Nonostante l’antica contiguità al partito – suggellata con la donazione di un’enorme tela di Mario Schifano alla sezione trasteverina di Campo Marzio nel 1970 –, Volonté non era mai stato un militante organico. Dopo gli anni della militanza attiva, nel 1977, mentre la violenza urbana esplodeva nelle piazze, Gian Maria aveva riconsegnato la tessera contrariato dalla svolta governativa del suo partito, per avvicinarsi agli ambienti della sinistra extraparlamentare. La riprenderà anni dopo senza più liberarsi dallo scetticismo di quell’appartenenza. Negli anni della maturità il rigore e la riservatezza che gli erano propri – tanto più nobili quanto discreti nonostante le ingenti elargizioni a favore di chi meno aveva e di cui in pochi sapevano – gli rendevano impraticabile la lotta politica che conduceva esclusivamente sul piano delle idee; gli impulsi anarchici e radicali lo rendevano disomogeneo e per questo inviso all’ala moderata del partito eppure Gian Maria considerava la centralità del P.C.I. uno strumento di trasformazione della società italiana e di emancipazione delle masse popolari. Ci credeva veramente. Perciò l’inaspettata fine della stagione comunista preannunciata dal segretario Achille Occhetto il 12 novembre del 1989 alla Bolognina, era stata vissuta dall’attore con grande dolore. Il giorno dopo Volonté, dalle pagine de «l’Unità» aveva fatto sapere: «Per quel tanto di squisitamente politico che i pronunciamenti generalmente esprimono, io sono curioso e contrario».

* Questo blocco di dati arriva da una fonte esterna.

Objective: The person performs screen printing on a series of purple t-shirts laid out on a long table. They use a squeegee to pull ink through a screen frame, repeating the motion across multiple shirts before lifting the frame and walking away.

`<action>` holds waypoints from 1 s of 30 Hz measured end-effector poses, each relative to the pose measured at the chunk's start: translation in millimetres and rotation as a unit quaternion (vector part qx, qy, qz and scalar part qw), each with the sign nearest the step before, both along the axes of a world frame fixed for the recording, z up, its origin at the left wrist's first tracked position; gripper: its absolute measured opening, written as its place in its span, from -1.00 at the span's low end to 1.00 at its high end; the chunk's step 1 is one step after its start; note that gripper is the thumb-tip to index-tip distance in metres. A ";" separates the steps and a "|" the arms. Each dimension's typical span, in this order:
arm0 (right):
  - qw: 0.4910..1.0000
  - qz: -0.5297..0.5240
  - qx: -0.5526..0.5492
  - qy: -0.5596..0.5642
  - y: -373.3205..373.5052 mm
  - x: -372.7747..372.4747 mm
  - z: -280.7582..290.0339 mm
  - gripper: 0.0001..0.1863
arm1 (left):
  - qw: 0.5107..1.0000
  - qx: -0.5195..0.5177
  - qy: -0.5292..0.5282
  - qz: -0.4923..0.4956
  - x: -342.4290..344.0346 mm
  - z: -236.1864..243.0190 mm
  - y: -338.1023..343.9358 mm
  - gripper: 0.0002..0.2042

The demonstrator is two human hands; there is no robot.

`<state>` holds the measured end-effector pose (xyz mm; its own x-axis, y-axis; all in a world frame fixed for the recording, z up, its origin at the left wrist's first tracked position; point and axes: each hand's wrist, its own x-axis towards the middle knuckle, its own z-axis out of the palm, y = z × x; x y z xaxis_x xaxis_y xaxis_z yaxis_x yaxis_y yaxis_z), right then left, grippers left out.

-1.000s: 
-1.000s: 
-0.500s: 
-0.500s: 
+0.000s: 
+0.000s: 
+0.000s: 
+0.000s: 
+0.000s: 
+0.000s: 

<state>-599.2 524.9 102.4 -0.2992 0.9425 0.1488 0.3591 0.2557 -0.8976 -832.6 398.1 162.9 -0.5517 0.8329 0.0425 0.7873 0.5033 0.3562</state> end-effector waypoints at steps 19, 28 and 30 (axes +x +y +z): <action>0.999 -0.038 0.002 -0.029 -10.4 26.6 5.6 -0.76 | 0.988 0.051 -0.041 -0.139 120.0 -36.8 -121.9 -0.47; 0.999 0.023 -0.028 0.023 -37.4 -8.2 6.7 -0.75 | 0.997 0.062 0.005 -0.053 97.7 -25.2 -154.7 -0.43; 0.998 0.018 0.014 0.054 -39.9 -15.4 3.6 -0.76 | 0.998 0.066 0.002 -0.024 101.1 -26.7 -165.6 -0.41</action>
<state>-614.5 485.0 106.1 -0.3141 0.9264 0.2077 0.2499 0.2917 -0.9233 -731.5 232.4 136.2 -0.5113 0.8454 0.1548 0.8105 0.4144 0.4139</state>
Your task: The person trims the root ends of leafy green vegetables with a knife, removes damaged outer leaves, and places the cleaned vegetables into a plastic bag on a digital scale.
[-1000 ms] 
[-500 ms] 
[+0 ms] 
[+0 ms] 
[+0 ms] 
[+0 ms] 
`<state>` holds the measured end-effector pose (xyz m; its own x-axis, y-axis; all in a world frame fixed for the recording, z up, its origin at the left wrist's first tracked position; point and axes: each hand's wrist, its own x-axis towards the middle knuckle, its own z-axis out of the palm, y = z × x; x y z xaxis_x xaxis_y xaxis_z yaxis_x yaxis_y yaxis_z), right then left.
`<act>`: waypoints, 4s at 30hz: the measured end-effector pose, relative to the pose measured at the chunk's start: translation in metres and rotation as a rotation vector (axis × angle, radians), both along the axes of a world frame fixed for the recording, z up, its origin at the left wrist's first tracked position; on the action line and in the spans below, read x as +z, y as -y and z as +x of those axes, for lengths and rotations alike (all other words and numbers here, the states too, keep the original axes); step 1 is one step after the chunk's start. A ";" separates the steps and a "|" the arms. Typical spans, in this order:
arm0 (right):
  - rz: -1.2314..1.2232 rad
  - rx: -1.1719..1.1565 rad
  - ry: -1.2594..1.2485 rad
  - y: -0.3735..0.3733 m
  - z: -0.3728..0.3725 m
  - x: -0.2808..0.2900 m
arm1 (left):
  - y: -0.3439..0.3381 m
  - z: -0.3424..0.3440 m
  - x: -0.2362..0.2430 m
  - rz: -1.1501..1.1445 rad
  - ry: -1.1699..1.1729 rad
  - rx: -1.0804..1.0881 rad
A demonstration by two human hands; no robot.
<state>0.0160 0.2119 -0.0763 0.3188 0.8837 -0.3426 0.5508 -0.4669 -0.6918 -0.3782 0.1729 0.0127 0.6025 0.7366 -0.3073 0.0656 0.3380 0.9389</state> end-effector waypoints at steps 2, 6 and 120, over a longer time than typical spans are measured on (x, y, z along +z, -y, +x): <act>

Quella che inizialmente appariva una frattura insanabile, era andata rinsaldandosi sul valore fondativo dell’antifascismo e della Resistenza e alla Festa dell’Unità di Bologna del 21 settembre 1991, la prima all’ombra della Quercia, Volonté calcava lo stesso palco alle spalle del segretario Occhetto: per il rispetto che sentiva di dovere alla sua gente e alla sua stessa storia personale, perché gli era nemmeno concepibile l’idea di tradire la casa comune, Volonté è rimasto nel Partito Democratico di Sinistra. Ma lo ha abitato da militante critico e da uomo deluso che, in fondo, non ha mai condiviso le ragioni di quella svolta.
E poi? Com’è andata a finire? Le elezioni del marzo ’94 avrebbero dovuto registrare una vittoria scontata della coalizione progressista all’indomani del crollo dei partiti tradizionali sotto i colpi dell’inchiesta giudiziaria «Mani Pulite». Ma la discesa in campo di Silvio Berlusconi e la sua soverchiante forza mediatica aveva annichilito «la gioiosa macchina da guerra» messa a punto da Occhetto che non sopravvivrà alla disfatta elettorale.
Con Emilio Fede che il 28 marzo del 1994, dall’edizione serale del suo TG4 annunciava con la voce rotta dalla commozione la vittoria di un uomo «contro tutto e contro tutti», ha inizio il ventennio berlusconiano che, al netto di otto anni all’opposizione, plasmerà profondamente l’identità nazionale. E anche la notte di quell’altro uomo «contro tutto e contro tutti» che, dietro al cancello della sua villa di Velletri, ricurvo sulla Olivetti 35 dello studio privato, la attraverserà battendo a macchina il copione di Ivo Levi, il curatore della cinemateca di Sarajevo che, come lui, un mondo non l’ha più.